Problem
From the records, return each line that has the word "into" in it.

Materials provided
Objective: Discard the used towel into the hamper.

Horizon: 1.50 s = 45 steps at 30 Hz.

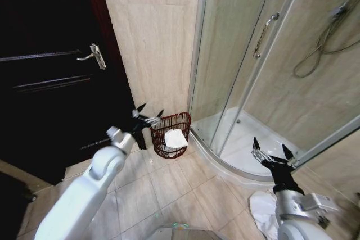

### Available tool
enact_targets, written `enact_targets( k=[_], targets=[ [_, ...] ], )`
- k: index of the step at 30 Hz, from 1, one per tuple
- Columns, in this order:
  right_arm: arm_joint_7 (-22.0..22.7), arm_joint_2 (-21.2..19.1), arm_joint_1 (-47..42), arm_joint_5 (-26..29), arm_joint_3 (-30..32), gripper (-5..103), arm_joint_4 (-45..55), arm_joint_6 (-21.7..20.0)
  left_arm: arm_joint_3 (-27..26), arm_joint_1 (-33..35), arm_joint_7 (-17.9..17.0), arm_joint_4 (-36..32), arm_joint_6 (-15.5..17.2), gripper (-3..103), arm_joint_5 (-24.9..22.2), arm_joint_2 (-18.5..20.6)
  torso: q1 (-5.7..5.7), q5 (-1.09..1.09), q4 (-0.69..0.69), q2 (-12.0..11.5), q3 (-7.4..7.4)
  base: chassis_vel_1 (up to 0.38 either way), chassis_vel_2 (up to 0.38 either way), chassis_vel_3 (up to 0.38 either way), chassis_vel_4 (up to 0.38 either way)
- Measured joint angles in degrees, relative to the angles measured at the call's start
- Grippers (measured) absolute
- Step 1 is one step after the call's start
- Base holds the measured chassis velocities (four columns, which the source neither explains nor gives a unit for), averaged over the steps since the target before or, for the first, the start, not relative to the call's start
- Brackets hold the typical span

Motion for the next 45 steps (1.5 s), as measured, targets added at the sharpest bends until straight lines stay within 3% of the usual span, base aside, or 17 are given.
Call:
enact_targets(
  k=[1,4,7,10,14,26,45],
  targets=[
    [-0.56,0.0,0.0,-0.12,-0.26,100,-0.01,-0.02,-2.14,2.95,0.0,0.26,-2.34,100,2.0,-2.67,0.0,-0.01,0.0,0.0,0.0,0.0,0.0,0.0,0.0],
    [-0.77,0.0,0.17,-0.3,-0.73,100,-0.17,-0.21,-5.46,6.16,0.1,0.92,-4.23,100,5.57,-6.03,0.0,0.02,-0.01,0.0,0.0,0.0,0.0,0.0,0.0],
    [-0.77,0.0,0.29,-0.36,-0.81,100,-0.2,-0.33,-6.01,6.98,0.41,1.71,-4.74,100,6.51,-6.62,0.0,0.02,-0.01,0.0,0.0,0.0,0.0,0.0,0.0],
    [-0.88,0.0,0.54,-0.68,-0.94,100,-0.71,-0.73,-5.63,8.21,3.06,6.4,-8.79,100,9.22,-7.15,0.0,0.0,-0.01,0.0,0.0,0.0,0.0,0.0,0.0],
    [-1.36,0.0,0.14,-2.05,-0.94,100,-2.04,0.15,-3.49,7.4,3.71,8.4,-11.01,100,10.37,-7.72,0.01,0.0,-0.02,0.0,0.0,0.0,0.0,0.0,0.0],
    [-4.03,0.0,0.57,-4.43,-1.24,100,-3.31,0.81,0.31,6.32,3.81,10.21,-12.26,100,12.14,-8.5,0.0,0.0,-0.01,0.0,0.0,0.0,0.0,0.0,0.0],
    [-3.84,0.0,-0.67,-4.45,-0.74,100,-2.92,1.76,6.47,3.86,2.68,11.24,-11.12,100,15.68,-8.28,0.01,0.01,-0.01,-0.01,0.01,-0.029,0.026,0.023,-0.025]
  ],
)
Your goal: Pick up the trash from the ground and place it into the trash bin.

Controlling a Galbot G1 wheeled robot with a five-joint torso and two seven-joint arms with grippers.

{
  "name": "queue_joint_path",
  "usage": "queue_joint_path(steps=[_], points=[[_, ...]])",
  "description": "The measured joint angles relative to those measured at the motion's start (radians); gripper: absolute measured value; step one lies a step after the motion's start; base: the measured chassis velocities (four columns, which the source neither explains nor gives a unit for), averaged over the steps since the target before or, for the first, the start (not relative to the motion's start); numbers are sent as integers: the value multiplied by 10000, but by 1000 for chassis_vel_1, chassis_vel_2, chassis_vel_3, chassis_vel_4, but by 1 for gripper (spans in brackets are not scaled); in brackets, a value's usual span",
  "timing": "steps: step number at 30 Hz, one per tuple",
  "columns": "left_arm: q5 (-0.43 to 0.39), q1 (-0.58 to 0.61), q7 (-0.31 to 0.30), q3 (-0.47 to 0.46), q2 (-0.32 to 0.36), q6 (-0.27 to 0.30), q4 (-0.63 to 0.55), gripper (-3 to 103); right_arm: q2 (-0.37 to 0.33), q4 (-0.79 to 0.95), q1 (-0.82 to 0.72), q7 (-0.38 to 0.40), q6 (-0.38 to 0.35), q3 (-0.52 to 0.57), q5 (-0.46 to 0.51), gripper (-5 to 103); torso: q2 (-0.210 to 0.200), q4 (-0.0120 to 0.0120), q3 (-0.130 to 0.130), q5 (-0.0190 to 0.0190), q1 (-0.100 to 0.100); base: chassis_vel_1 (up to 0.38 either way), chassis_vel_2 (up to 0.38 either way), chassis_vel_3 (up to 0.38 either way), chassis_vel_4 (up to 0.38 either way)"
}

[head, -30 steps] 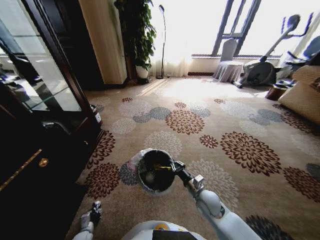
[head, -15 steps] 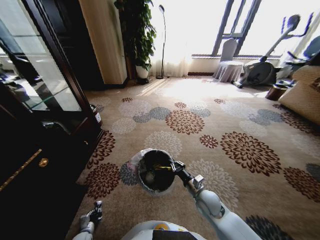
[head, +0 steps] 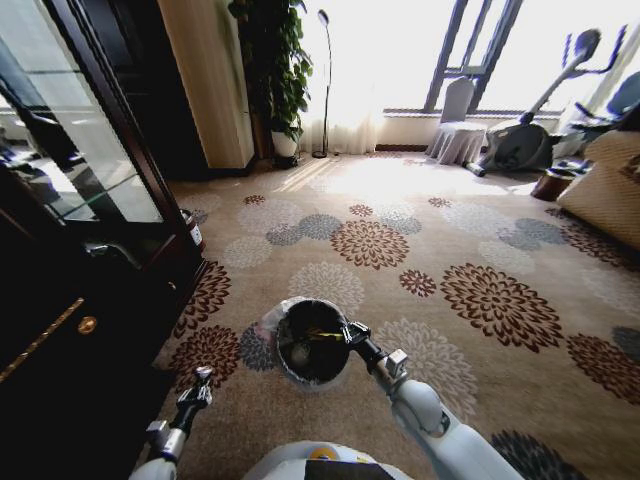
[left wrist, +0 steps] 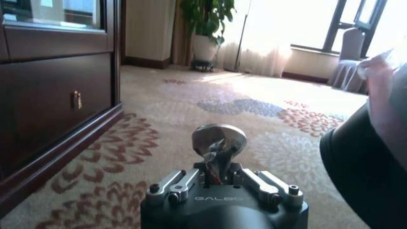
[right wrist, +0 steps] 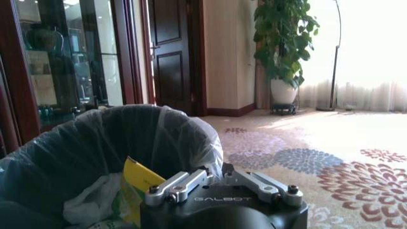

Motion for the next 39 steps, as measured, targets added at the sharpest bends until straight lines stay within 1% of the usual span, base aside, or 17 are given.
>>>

Written solution
Objective: Discard the used towel into the hamper.
Your goal: Pick up the trash from the ground and place it into the trash bin.

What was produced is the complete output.